→ **Data provided**
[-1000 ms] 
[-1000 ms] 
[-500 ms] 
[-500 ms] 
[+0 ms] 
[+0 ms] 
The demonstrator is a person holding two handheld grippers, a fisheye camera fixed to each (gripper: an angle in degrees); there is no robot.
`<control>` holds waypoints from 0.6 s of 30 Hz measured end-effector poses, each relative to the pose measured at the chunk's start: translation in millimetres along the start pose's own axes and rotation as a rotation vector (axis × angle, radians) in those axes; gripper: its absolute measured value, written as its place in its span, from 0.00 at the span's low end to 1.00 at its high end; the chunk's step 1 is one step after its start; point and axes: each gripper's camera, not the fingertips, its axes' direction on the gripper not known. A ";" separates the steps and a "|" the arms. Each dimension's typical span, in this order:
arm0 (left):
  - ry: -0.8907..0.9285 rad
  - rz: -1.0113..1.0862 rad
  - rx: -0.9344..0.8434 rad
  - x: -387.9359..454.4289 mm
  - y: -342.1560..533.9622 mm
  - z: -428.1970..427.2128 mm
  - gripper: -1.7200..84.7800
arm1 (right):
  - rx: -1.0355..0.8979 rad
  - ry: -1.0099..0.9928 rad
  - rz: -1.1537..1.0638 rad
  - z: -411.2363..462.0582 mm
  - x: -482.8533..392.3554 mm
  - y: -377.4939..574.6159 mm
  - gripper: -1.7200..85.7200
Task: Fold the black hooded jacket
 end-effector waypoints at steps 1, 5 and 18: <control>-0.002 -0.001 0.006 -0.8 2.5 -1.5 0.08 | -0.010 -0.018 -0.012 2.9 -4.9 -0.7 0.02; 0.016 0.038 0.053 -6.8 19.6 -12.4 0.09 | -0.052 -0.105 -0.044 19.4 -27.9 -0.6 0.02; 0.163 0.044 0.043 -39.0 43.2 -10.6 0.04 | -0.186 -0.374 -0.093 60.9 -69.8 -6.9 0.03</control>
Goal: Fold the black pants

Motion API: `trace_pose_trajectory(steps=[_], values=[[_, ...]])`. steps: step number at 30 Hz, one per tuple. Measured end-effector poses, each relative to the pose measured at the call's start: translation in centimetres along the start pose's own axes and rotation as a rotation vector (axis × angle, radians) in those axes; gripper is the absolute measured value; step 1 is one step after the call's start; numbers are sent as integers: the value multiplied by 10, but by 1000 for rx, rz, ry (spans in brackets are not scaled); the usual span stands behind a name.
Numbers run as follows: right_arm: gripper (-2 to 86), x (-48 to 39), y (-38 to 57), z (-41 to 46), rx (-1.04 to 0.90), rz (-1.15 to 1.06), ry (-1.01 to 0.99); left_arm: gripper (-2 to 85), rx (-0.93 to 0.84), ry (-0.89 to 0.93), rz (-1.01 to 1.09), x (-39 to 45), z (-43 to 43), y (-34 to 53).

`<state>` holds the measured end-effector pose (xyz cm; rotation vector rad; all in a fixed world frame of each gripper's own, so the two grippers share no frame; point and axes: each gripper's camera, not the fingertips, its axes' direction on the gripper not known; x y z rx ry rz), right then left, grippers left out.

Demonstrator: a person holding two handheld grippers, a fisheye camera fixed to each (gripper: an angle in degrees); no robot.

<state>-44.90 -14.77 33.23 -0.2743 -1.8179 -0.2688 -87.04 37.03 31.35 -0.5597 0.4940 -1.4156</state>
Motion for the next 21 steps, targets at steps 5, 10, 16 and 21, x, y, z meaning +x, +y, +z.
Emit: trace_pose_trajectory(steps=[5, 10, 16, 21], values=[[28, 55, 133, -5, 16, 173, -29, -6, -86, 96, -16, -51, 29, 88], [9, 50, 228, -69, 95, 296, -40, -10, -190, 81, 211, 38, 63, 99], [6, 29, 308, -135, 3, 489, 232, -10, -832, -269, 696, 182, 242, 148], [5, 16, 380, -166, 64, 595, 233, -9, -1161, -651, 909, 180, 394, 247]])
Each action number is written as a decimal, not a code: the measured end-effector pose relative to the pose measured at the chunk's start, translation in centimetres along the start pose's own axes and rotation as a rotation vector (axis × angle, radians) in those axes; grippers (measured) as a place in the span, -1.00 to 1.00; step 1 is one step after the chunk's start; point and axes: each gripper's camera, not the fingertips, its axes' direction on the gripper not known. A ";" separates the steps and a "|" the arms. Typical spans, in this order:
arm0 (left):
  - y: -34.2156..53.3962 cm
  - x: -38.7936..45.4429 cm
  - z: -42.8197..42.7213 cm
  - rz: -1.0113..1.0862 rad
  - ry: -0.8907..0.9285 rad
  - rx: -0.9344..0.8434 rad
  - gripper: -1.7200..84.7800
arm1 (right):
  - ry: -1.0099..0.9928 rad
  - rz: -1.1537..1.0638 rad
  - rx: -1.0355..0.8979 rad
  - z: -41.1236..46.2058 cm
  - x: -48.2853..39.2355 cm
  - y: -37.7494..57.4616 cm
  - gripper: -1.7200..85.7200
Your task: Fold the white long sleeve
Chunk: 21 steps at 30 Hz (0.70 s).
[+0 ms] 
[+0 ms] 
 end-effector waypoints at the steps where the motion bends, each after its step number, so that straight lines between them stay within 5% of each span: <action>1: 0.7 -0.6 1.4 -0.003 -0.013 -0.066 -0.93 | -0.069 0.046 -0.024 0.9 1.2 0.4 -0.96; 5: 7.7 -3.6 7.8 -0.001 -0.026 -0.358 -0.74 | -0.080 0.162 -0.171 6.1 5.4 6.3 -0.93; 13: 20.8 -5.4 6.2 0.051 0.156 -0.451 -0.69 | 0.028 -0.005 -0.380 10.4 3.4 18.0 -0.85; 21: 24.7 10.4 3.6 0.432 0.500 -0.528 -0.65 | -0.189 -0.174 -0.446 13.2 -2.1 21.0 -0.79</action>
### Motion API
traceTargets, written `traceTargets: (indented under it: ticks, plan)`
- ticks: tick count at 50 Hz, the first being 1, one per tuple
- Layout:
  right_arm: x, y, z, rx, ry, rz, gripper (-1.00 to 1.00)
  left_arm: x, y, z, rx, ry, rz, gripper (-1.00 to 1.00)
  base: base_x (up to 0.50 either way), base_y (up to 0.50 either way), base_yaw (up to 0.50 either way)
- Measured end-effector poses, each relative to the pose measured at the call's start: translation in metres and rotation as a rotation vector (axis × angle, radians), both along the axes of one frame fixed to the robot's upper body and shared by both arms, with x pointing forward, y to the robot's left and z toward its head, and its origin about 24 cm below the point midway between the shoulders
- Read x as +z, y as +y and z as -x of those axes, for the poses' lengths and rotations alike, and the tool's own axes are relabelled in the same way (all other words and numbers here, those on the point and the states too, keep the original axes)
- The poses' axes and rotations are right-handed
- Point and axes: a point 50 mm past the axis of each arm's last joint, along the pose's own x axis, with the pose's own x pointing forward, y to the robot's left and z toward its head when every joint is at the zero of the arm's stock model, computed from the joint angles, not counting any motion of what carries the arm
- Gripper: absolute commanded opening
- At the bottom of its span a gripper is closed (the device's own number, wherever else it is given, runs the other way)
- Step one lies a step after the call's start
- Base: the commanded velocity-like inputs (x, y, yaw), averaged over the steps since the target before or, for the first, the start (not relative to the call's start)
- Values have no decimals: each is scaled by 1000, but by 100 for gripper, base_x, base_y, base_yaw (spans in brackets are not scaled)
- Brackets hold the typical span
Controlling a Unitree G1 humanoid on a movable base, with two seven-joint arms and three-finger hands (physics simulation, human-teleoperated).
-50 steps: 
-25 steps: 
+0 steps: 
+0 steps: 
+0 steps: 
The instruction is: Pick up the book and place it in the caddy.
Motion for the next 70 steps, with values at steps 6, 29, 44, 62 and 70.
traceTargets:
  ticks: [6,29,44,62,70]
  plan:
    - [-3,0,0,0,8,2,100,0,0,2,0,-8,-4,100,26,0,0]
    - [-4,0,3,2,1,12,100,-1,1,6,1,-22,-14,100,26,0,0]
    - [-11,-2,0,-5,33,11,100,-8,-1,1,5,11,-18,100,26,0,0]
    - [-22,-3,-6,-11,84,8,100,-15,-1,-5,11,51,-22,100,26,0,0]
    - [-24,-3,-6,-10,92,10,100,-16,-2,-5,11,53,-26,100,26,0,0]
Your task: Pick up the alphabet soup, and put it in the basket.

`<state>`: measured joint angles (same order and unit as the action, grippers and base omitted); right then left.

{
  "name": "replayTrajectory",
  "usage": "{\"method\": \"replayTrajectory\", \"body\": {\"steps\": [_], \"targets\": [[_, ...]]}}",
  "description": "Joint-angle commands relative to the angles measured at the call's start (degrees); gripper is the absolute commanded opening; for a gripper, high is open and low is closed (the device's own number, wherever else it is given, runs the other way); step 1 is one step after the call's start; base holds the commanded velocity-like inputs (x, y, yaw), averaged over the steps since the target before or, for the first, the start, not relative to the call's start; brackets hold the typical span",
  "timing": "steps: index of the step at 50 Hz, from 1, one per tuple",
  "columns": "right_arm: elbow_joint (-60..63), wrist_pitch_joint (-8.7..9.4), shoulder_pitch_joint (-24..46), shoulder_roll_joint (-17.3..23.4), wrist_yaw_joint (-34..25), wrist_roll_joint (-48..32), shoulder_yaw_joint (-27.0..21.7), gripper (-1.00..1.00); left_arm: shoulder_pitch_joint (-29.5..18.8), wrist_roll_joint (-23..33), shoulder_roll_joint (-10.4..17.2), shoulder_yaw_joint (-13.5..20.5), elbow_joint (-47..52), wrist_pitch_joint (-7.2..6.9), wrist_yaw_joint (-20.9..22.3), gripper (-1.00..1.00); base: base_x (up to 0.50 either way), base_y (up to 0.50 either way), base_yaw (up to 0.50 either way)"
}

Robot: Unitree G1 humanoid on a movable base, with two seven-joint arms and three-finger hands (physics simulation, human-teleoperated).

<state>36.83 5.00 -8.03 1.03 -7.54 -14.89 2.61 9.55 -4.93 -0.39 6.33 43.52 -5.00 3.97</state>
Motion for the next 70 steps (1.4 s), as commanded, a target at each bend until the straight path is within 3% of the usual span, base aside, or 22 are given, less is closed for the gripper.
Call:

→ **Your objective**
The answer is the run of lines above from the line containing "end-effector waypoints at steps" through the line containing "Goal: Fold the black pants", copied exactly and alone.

→ **Exercise output**
 end-effector waypoints at steps 1, 5 and 18: <control>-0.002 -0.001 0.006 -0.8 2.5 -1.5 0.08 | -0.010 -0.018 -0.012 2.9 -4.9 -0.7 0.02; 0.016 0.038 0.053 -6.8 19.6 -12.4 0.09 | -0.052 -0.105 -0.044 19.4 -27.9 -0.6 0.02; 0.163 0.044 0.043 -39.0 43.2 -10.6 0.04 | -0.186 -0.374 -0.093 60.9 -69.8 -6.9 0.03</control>
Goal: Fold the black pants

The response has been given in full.